## Action item
Write only how many lines of the listing below include the string "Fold".

## Information supplied

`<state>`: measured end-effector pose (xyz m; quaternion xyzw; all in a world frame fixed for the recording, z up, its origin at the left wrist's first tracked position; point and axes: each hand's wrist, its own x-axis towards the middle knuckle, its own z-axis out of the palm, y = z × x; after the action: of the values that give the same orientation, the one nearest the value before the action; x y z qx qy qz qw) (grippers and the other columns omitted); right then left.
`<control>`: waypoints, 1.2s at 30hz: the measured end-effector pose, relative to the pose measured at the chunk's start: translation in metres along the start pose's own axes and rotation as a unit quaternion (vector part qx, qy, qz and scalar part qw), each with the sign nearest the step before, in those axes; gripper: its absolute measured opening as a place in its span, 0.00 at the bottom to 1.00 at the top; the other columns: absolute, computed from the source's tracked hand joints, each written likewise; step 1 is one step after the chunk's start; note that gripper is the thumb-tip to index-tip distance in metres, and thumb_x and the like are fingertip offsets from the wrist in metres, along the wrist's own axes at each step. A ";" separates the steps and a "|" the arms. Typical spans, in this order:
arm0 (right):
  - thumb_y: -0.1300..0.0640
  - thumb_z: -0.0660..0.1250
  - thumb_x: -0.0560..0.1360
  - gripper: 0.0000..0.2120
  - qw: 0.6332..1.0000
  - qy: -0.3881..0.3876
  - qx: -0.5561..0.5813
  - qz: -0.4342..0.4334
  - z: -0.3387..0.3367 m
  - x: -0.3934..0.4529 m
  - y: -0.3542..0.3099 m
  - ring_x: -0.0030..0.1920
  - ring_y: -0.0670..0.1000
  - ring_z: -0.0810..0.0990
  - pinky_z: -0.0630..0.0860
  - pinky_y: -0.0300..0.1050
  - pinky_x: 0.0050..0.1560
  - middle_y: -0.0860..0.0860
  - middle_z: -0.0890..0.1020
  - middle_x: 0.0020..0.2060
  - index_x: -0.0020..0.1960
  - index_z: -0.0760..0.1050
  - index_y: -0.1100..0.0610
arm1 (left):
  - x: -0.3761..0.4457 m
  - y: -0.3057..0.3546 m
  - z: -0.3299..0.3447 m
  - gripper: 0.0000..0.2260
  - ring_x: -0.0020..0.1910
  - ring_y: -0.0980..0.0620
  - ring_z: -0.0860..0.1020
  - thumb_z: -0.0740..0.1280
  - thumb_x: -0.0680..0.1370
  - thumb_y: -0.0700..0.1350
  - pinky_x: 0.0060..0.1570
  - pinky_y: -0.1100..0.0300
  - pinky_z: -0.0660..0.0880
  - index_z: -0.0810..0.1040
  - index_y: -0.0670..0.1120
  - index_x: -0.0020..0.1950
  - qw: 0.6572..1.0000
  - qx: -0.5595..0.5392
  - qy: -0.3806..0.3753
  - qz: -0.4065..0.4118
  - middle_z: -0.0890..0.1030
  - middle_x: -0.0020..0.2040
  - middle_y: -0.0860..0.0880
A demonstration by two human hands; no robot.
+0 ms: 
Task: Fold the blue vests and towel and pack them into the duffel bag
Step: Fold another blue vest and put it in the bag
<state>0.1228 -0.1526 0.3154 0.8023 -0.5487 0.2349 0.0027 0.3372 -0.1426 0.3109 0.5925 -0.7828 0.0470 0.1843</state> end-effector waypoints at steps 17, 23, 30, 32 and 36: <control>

## Your response
2